How unwearyingly they bore the burden of abhorrence! How hungry they were for acceptance. The orphic pain, the intolerable condemnation stirred every eye that witnessed it! I walked through those infected lanes with a deep desire to help them. I collected chandas, clothes and all that I could procure from the fortunate niche of the society. The convent supported and appreciated my petite efforts to practice what they had imparted to me. Days fled and I was an educated being .And I was portrayed a poor’s champion in my familiar boundaries.
The ‘Mother’ was on death bed. I was sent for from the orphanage. I left by the first train that I could get to champagram. Mother lay sick and distorted in her little cot. The strong gusts of breath that she blew out evinced the weariness of her life. But the eyes spoke of the same recognized kindness that she possessed for every child that she had mothered. Being the eldest and the most educated of all, I was asked to take over the reins of ‘Charulata’, (the orphanage) my mother’s dreams. She waved the others to leave. And Mother and I were left alone. The ticking clock, the dankness of the room, the shrunken frame of her body and the oozing rheum from her weary eyes uttered ‘Death’. I was stunned and broken!

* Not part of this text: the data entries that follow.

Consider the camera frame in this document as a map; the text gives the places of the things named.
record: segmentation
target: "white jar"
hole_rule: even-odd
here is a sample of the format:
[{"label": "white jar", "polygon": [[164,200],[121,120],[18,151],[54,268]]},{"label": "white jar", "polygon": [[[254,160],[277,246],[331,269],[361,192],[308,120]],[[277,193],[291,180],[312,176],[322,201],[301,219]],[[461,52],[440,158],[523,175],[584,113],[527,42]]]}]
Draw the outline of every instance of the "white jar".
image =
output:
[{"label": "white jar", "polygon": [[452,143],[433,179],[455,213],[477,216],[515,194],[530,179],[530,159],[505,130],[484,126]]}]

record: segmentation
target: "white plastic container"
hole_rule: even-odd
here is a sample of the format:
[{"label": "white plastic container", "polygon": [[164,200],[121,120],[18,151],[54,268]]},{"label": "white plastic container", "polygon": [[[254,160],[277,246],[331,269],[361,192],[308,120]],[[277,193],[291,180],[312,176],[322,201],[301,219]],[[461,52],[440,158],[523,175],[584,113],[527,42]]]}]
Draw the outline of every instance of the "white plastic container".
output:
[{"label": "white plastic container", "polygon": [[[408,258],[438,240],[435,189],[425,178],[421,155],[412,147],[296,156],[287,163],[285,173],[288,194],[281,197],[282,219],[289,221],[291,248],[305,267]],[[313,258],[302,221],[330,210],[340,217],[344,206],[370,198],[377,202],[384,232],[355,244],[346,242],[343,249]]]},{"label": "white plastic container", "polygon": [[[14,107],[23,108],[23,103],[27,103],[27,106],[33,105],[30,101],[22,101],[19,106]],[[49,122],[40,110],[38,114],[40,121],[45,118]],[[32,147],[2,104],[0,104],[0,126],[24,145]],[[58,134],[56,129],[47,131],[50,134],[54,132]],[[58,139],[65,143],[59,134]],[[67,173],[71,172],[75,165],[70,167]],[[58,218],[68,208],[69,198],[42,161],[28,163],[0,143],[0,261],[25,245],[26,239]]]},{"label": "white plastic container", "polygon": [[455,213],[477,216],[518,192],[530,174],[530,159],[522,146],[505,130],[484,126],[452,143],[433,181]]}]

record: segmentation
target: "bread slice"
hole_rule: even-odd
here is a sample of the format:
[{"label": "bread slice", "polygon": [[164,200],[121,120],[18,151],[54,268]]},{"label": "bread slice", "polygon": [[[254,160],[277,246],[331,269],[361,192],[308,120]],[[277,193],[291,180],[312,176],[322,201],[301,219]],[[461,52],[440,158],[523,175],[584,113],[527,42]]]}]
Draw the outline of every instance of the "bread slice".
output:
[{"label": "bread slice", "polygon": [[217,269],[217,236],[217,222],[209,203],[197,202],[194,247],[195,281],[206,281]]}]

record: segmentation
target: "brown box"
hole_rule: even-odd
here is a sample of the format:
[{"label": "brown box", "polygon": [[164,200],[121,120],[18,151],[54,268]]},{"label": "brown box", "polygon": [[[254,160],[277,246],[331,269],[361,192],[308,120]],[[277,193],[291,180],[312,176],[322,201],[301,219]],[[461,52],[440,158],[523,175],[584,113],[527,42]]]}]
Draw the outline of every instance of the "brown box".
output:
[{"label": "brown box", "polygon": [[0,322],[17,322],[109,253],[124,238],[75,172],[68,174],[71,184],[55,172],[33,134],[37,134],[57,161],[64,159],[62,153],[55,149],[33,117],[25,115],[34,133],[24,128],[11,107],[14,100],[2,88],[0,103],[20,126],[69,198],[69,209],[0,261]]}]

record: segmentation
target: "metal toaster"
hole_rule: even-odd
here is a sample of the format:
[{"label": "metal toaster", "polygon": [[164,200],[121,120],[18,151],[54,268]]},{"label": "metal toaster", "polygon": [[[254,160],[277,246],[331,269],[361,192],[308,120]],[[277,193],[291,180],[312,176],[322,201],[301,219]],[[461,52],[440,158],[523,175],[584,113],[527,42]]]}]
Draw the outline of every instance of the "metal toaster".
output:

She held my palm in hers and stared at me with bareness. My heart sank the more. I sat stiff in awe when suddenly she spoke. “Bimla is your mother”. I was left gawking at her for an indefinite time. I could not question further. The night hours passed nimbly and the next morning she passed away. I was chained in her death and the quoted words.
Bimplamati belonged to that disgraced niche of this sophisticated society where the brutal play of orgasm knits itself behind the veils of urbaneness. She was a Whore!!! She was one amongst those million faces for whom I had been compassionately serving for the last few years. Yet I was filled with detest. How could I be born to her?
She still came and sat herself on those rusted iron benches in those gardens. The children had grown. And there were few more new ones. But the stares remained indifferent. My curiosity to know her questioned identity had been answered. And the consequence was intense distaste towards her and myself. How often I felt to run to her and fall into her arms but how could I? Was she not a whore? Was she not a ruined creature of the populace? Was it not ridiculous to accept that tainted woman and call her ‘Mother’? After all I was an educated woman of this tamed society!